Do note though that this pan was about two thirds full when I started. You lose a lot of volume as the onions cook down so make sure you use more than you think you’ll need.
It tastes primarily, as you might expect, of well cooked onions. The other flavours all shine through though, giving it a definite, if mild, red curry flavour that makes for a great approximation of the dōpiaza in relish form.
The texture is slightly more solid than your average onion relish from a jar. Just enough to give it what I think of as substance. A nice bit of extra bite in a cheese sandwich, say.
But, speaking of bite, how’s the chilli strength? Unusual. The powder I used has given the recipe very little actual burn but the afterglow is still potent.

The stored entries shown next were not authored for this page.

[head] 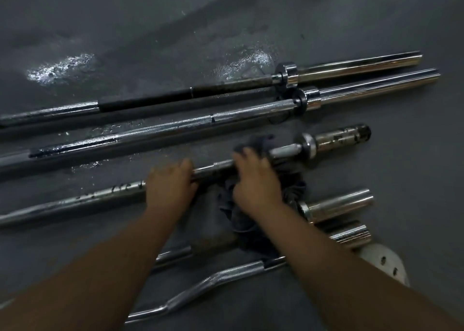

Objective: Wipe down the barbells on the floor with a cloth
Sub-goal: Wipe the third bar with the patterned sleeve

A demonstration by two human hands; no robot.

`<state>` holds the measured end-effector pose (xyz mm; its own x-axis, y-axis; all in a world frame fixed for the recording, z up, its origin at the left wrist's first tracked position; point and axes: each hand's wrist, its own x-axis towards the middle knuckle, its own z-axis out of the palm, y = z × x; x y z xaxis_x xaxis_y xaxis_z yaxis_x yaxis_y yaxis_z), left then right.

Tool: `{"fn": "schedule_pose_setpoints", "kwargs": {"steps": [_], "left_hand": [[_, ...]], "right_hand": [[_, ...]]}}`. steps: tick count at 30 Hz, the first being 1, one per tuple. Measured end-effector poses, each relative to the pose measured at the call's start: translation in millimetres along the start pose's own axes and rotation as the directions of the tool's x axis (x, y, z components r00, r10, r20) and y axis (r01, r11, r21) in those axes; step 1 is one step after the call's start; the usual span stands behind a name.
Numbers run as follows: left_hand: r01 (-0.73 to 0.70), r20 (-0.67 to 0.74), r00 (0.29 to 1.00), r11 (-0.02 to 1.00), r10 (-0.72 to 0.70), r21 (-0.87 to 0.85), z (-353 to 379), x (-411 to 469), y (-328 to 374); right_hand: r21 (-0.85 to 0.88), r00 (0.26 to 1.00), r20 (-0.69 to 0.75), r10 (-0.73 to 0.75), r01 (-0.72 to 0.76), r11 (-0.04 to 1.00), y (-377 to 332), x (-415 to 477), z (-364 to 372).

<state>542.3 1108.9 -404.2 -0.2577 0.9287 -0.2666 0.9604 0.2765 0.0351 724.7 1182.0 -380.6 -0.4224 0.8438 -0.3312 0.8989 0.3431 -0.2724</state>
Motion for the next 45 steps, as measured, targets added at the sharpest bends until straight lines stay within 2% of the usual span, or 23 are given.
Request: {"fn": "schedule_pose_setpoints", "kwargs": {"steps": [3,4,5,7,9,11,13,15,17,19,23,25,28,30,31,33,35,36,37,39,41,43,45], "left_hand": [[-0.091,0.039,0.995,0.995,0.089,0.032,1.5,-9.3,-3.9],[-0.124,0.108,0.987,0.992,0.12,0.028,-1.5,-7.3,-6.0],[-0.166,0.203,0.966,0.986,0.162,0.003,-8.2,-1.1,-7.8],[-0.147,0.444,0.866,0.966,0.229,-0.211,-20.7,20.8,-17.0],[-0.039,0.565,0.778,0.919,0.275,-0.393,-32.3,39.6,-25.0],[-0.035,0.493,0.839,0.928,0.228,-0.37,-33.0,38.0,-27.5],[-0.095,0.287,0.943,0.965,0.166,-0.244,-26.3,20.2,-24.9],[-0.15,0.119,0.977,0.964,0.179,-0.221,-16.4,6.2,-24.9],[-0.166,0.074,0.979,0.957,0.188,-0.237,-12.9,10.7,-29.9],[-0.186,0.017,0.981,0.959,0.194,-0.214,-13.1,20.3,-35.9],[-0.09,-0.166,0.985,0.962,0.048,-0.256,-22.6,27.3,-25.9],[-0.067,-0.135,0.99,0.972,0.037,-0.224,-22.4,31.7,-22.2],[-0.119,-0.105,0.989,0.988,0.108,-0.102,-9.9,29.6,-24.9],[-0.115,-0.13,0.986,0.991,0.106,-0.066,-4.0,25.4,-23.9],[-0.106,-0.14,0.985,0.992,0.097,-0.062,-2.1,22.6,-21.3],[-0.098,-0.133,0.987,0.994,0.091,-0.047,-0.5,15.7,-15.4],[-0.113,-0.108,0.988,0.993,0.111,-0.012,0.0,8.2,-14.8],[-0.134,-0.092,0.987,0.991,0.134,0.007,-0.1,3.6,-15.4],[-0.158,-0.075,0.984,0.987,0.159,0.019,-1.8,-1.5,-16.3],[-0.188,-0.053,0.98,0.982,0.19,0.028,-6.9,-15.5,-17.8],[-0.2,-0.022,0.979,0.979,0.201,0.023,-6.7,-23.1,-15.1],[-0.193,0.003,0.981,0.981,0.193,0.019,-4.6,-37.5,-7.5],[-0.174,0.013,0.985,0.985,0.173,0.014,-1.2,-52.2,-0.7]], "right_hand": [[-0.042,0.972,0.093,-0.215,0.22,0.975,20.4,-15.0,-0.1],[-0.078,0.978,0.102,-0.184,0.192,0.978,42.4,-12.9,-9.1],[-0.094,0.994,0.084,-0.072,0.08,0.992,63.4,-9.5,-18.1],[-0.066,0.987,0.018,0.163,-0.161,0.985,76.0,-6.1,-31.8],[-0.009,0.987,0.055,0.151,-0.151,0.989,41.7,-8.6,-25.3],[0.0,0.989,0.133,-0.072,0.072,0.997,10.2,-16.5,-8.9],[-0.007,0.963,0.143,-0.23,0.234,0.972,14.4,-18.0,-9.1],[-0.04,0.991,0.078,-0.113,0.116,0.992,49.6,-7.7,-20.4],[-0.017,0.991,-0.021,0.129,-0.129,0.992,76.9,2.7,-30.4],[0.01,0.976,0.004,0.217,-0.217,0.976,54.1,5.5,-27.5],[0.026,0.981,0.076,-0.179,0.177,0.984,-12.1,-2.2,-4.6],[-0.018,0.978,0.024,-0.207,0.207,0.978,4.9,15.8,-10.7],[0.021,0.991,-0.087,0.107,-0.105,0.994,47.9,43.1,-26.9],[0.055,0.972,-0.075,0.221,-0.217,0.975,38.8,38.9,-26.1],[0.039,0.98,-0.046,0.193,-0.191,0.981,22.0,30.9,-20.8],[0.0,0.998,0.015,-0.053,0.053,0.999,-14.0,7.6,-4.2],[-0.016,0.954,0.051,-0.295,0.296,0.955,-19.5,-7.0,2.7],[-0.039,0.946,0.039,-0.32,0.322,0.946,-7.7,-6.0,-0.9],[-0.06,0.962,0.008,-0.272,0.272,0.96,9.8,-2.8,-6.3],[0.01,0.999,-0.034,0.016,-0.016,1.0,44.9,0.3,-21.3],[0.108,0.963,0.024,0.267,-0.268,0.957,55.1,1.3,-27.9],[0.094,0.979,0.062,0.195,-0.2,0.975,31.7,-11.6,-24.2],[0.074,0.995,0.093,-0.025,0.018,0.997,6.8,-27.1,-15.2]]}}
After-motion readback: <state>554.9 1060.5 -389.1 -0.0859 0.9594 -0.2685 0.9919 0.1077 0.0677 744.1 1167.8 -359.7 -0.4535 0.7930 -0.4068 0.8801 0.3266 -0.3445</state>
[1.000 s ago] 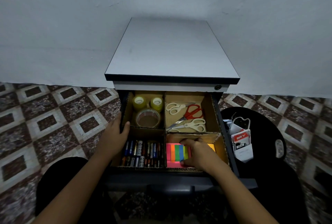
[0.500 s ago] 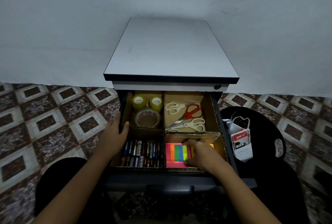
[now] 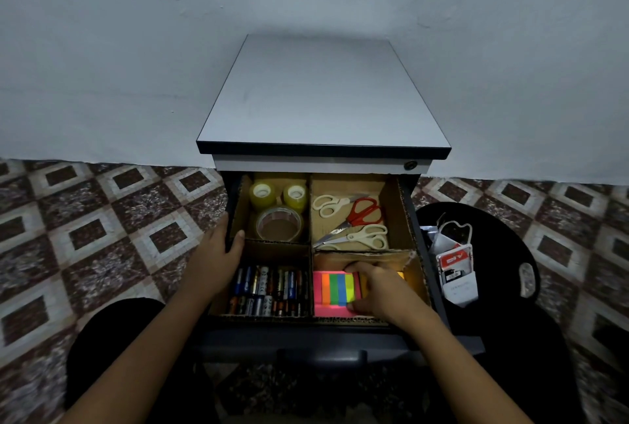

Far more so than the initial kick and quickly ramping up to what I would call a
warming the entire mouth from the back forward.
Not that you’ll get a lot of that heat when using this relish as it disappears into meals quite easily, leaving you with nothing but flavour.
That isn’t always a bad thing but some people will certainly want more. I know I do. So, if that heat isn’t enough for you, why not try a stronger chilli powder? I only used a generic one to see what heat level you’d be likely to get at home.
Or, if you’ll be eating it straight and that’s too much heat, you can always halve the amount of powder you put in. Maybe even leave it out altogether if you want.
The heat level is completely up to you.
Want a different flavour? Nearly any curry spice mix can be substituted for the dōpiaza one I used. Just look up your favourite curry and don’t forget to add star anise. If it doesn’t include tomato, use garlic or ginger paste/purée over the fresh equivalent to add that much needed moisture at the start.
I would expect pathia, madras and vindaloo to work especially well, while dansak and daal would lose a lot without their lentil content, unfortunately.
As for how to use this, I’ve said cheese sandwiches a bit already but a decent amount of this could also be used as the basis of a quick and easy curry or you could spread it under the cheese on a pizza for a delicious fusion food. Maybe even add it to spanish omelette.
I’m sure there are tons of things you can do with my relish but the rest are up to you to find out.